**The problem**. How do the lines below between the ones holding "If you could indicate the monitor" and "If you could indicate the black pole", inclusive, read? Give them again exactly, with no other lines.

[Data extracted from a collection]
┄┄┄┄┄┄┄┄┄┄┄┄┄┄┄┄┄┄┄┄

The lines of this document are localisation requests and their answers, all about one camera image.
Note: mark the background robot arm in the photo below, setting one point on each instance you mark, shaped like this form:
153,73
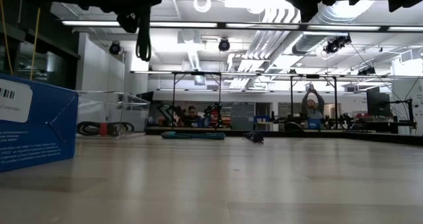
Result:
170,113
215,113

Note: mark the black computer monitor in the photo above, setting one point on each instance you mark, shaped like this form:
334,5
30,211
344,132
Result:
378,103

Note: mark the teal tool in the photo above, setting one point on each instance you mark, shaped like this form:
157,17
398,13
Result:
191,135

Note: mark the person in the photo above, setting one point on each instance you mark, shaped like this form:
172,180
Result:
312,113
191,118

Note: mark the black aluminium rig frame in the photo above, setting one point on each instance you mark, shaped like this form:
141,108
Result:
330,134

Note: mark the silver ventilation duct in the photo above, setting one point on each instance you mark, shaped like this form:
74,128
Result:
307,42

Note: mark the black background rig frame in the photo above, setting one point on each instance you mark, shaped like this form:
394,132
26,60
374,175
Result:
174,98
335,98

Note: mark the clear plastic container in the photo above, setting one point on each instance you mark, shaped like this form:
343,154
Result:
132,108

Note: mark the blue storage bin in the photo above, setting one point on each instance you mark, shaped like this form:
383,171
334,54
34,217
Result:
314,123

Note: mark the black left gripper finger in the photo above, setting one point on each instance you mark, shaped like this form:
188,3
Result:
127,22

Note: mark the long overhead light bar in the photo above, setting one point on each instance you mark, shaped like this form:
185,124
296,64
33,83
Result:
185,24

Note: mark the blue controller retail box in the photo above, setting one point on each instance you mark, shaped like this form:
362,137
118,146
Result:
39,141

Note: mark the black ceiling camera cluster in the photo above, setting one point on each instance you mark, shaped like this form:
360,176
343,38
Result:
335,45

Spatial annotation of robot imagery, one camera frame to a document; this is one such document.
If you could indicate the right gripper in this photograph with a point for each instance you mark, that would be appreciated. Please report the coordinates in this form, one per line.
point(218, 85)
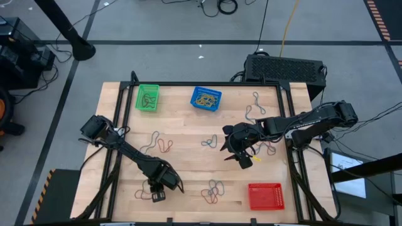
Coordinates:
point(246, 135)

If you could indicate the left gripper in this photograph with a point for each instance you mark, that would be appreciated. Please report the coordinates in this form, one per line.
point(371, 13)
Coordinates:
point(163, 174)

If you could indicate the red rubber band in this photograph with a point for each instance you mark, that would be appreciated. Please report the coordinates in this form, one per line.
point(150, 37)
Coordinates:
point(152, 105)
point(146, 100)
point(160, 147)
point(215, 196)
point(138, 196)
point(205, 201)
point(272, 150)

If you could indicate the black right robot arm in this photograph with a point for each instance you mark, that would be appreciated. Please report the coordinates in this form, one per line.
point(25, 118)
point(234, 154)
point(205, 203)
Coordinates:
point(298, 124)

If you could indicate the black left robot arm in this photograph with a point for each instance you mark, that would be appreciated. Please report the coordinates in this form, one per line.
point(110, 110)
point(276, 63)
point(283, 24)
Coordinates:
point(125, 150)

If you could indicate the red plastic basket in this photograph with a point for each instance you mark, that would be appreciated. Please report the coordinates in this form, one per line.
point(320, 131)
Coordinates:
point(267, 196)

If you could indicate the blue plastic basket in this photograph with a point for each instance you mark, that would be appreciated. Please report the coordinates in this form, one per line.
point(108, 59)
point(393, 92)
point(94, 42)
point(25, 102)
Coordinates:
point(205, 91)

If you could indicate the green plastic basket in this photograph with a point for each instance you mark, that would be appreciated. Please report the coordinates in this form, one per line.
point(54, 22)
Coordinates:
point(147, 88)

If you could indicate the black perforated computer case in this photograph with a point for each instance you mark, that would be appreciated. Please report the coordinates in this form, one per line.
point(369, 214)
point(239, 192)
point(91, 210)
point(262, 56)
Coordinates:
point(282, 67)

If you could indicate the black mat yellow hazard stripe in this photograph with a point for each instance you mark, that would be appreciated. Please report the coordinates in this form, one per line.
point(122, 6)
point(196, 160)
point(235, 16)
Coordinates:
point(59, 201)

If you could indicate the monitor with white screen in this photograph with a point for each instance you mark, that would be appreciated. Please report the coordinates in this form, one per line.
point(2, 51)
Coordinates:
point(348, 188)

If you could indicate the black beam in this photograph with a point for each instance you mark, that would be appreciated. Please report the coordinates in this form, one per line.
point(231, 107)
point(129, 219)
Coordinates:
point(370, 168)

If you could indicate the black pole stand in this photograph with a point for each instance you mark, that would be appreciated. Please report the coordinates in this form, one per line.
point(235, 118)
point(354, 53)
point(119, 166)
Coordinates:
point(80, 48)

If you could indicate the black orange wheeled device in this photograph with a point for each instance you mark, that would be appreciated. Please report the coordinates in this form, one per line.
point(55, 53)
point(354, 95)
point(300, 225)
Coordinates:
point(12, 128)

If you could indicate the black equipment rack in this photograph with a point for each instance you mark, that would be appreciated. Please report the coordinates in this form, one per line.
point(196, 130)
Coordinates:
point(19, 62)

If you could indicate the black mat orange stripes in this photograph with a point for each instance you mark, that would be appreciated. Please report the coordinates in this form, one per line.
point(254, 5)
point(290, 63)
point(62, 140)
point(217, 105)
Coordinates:
point(392, 15)

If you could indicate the black metal table frame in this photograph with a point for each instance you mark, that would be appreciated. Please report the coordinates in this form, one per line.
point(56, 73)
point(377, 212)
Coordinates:
point(204, 83)

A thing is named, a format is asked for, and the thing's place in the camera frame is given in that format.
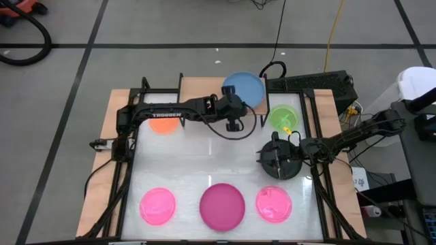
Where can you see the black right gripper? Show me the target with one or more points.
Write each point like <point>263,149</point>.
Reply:
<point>293,154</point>

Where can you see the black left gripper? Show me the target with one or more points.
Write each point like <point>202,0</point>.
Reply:
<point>231,106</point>

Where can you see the black plate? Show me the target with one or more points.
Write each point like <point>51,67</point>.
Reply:
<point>291,171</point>

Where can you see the blue opaque plate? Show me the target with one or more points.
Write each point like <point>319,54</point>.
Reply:
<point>248,86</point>

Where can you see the orange translucent plate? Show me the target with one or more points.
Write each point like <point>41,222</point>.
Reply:
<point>163,126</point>

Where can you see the magenta opaque plate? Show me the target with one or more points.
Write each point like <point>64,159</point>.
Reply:
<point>222,207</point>

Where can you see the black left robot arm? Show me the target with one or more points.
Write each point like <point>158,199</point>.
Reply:
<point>190,107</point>

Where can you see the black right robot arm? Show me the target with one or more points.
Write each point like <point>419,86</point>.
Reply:
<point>357,132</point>

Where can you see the small yellow clip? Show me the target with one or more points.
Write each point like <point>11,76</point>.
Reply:
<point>287,129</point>

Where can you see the green translucent plate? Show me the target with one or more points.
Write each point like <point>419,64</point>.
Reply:
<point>279,117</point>

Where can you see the pink translucent plate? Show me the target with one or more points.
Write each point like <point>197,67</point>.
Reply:
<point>274,204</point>
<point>157,206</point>

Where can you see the black computer case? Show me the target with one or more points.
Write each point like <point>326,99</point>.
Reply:
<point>316,83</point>

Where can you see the white labelled box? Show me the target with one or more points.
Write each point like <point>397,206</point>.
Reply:
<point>360,178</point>

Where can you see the yellow connector plug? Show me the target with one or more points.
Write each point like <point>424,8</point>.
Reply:
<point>351,110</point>

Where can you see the white power adapter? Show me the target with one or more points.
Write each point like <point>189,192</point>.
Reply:
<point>373,211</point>

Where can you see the white black connector box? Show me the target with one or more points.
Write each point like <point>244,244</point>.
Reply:
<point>102,144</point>

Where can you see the grey side desk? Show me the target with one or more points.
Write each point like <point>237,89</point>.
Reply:
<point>419,170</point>

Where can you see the black device on desk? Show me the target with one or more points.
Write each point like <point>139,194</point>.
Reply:
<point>425,127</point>

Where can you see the white plastic container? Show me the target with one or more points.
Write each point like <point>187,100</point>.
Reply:
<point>415,81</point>

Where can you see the laptop computer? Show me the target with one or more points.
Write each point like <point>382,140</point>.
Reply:
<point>431,224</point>

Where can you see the orange vacuum cleaner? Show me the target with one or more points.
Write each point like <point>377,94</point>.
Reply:
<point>17,7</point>

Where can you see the black metal rig frame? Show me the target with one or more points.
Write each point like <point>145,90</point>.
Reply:
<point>156,91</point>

┄┄┄┄┄┄┄┄┄┄┄┄┄┄┄┄┄┄┄┄

**Written solution**.
If you could indicate the monitor with white screen in this photograph with a point for each instance you mark, that would be appreciated. Please report the coordinates in this form, one per line.
point(2, 51)
Coordinates:
point(348, 188)

If you could indicate the black beam in this photograph with a point for each instance you mark, that would be appreciated. Please report the coordinates in this form, one per line.
point(231, 107)
point(129, 219)
Coordinates:
point(370, 168)

If you could indicate the black pole stand in this photograph with a point for each instance you mark, that would be appreciated. Please report the coordinates in this form, one per line.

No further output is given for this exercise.